Mriga looked at him with somber pleasure. "You are my love," she said, "and my good lord."

"Good-" He would have sickened with the irony, had the terrible, growing glory of her presence not made such a response impossible. "I used you-"

"You fed me," Mriga said. "You took care of me. I came to love you. The rest didn't matter then; and it doesn't now. If I loved you as a mortal-how should I stop as a goddess?"

"You're still crazy!" Harran cried, almost in despair.

"It would probably look that way," said Mriga, "to those who didn't know the truth. You know better."

"Mriga, for pity's sake, listen to me! I took advantage of you, again and again! I used a goddess-"

She reached out, very slowly, and touched his face; then took the hand back again. "As for that business," she said, "I alone shall judge the result. I alone am qualified. If you've done evil... then you've also paid. Payment is now, is it not? Would you believe you've spent five years paying for what you were doing during those five years? Or would you put it down to a new goddess's craziness?"

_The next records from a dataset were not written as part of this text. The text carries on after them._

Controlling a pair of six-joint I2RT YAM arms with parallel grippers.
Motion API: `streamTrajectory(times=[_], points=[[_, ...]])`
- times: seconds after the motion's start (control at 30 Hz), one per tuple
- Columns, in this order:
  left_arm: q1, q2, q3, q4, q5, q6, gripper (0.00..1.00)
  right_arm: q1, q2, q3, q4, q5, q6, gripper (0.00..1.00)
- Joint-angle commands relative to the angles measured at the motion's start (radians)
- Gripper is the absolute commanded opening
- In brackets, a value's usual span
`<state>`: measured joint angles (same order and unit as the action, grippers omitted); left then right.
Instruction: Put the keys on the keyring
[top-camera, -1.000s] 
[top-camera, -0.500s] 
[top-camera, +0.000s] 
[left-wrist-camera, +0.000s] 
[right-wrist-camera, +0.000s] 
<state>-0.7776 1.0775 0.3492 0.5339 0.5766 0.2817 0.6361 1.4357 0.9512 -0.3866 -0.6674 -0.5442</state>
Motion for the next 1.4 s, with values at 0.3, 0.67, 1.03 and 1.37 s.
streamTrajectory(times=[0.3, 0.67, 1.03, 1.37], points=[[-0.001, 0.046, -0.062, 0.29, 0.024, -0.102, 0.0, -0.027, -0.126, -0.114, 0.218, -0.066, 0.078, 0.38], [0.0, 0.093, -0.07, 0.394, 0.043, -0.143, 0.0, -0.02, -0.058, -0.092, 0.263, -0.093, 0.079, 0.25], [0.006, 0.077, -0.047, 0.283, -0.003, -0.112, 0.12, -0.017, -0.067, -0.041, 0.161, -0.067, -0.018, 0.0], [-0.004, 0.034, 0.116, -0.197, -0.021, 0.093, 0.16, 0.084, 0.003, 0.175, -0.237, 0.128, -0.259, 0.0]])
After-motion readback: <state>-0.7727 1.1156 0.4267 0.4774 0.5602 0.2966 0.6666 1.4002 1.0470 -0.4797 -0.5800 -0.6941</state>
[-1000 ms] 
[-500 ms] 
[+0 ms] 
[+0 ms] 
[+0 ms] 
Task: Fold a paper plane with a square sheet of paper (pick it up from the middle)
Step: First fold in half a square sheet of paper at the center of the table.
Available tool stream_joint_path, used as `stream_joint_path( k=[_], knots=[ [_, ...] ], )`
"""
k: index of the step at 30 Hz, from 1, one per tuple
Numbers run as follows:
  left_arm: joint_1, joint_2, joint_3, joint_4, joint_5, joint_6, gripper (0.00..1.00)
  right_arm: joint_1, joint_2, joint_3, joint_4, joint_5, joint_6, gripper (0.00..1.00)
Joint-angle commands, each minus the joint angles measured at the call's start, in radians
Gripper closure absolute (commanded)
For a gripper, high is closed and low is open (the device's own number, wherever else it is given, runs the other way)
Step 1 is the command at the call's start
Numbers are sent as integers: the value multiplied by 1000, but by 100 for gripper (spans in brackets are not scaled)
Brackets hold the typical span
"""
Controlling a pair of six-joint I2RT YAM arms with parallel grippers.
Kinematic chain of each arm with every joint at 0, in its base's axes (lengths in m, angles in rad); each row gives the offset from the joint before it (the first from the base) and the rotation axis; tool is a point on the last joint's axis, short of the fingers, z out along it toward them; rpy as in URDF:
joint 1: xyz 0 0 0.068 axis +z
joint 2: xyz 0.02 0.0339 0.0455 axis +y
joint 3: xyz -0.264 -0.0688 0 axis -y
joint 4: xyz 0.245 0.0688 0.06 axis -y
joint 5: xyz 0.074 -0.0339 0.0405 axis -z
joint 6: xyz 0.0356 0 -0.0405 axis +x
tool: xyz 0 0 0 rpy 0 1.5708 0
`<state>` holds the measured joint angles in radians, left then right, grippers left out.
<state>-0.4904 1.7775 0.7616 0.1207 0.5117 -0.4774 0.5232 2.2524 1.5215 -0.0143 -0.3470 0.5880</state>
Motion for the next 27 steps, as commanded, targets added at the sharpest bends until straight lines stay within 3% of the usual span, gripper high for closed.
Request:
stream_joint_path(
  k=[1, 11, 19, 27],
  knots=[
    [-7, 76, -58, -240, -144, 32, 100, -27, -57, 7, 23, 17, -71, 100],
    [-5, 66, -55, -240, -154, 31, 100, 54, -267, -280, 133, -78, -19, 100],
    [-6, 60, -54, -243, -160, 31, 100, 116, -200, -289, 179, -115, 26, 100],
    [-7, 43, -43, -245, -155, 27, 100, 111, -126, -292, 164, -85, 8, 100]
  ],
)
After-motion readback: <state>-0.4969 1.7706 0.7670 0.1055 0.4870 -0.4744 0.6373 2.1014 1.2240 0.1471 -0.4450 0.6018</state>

"Time..." Harran whispered.

"It has an inside and an outside," Mriga said. "Outside is when you love. Inside is everything else. Don't ask me more." She looked up at the paling sky. "Help me with poor Siveni."

Between the two of them they got the goddess sitting up again. She was in a sorry state; Mriga brushed at her rather apologetically. "She hurt you," Mriga said. "If I hadn't been crazy already, I would have gone that way."

After a few moments ministration, the gray eyes opened and looked at Harran and Mriga with painful admiration for them both. One of the fierce eyes was blackened, and Siveni had a bump rising where Mriga had acquainted her with the cobbles. "The disadvantage of physicality," she said. "I don't think I care for it." She glanced at Mriga, looking very chastened. "Not even my father ever did that to me. I think we're going to be friends."

"More than that," Mriga said, serenely merry. Harran found himself wondering very briefly about some old business ... about the old Mriga's love for edged things, and her strength, and her skill with her hands... and her gray eyes. Those eyes met his, and Mriga nodded. "She'd lost some attributes into time," Mriga said. "But I held them for her. She'll get them back from me... and lend me a few others. We'll do well enough between us."

The three of them got up together, helping one another. "Harran-" Siveni said.

He looked at her tired, wounded radiance, and for the first time really saw her, without his own ideas about her getting in the way. She could not apologize; apology wasn't her way. She just stood there like some rough, winning child, a troublemaker at the end of yet another scrap. "It's all right," he said. "Go home."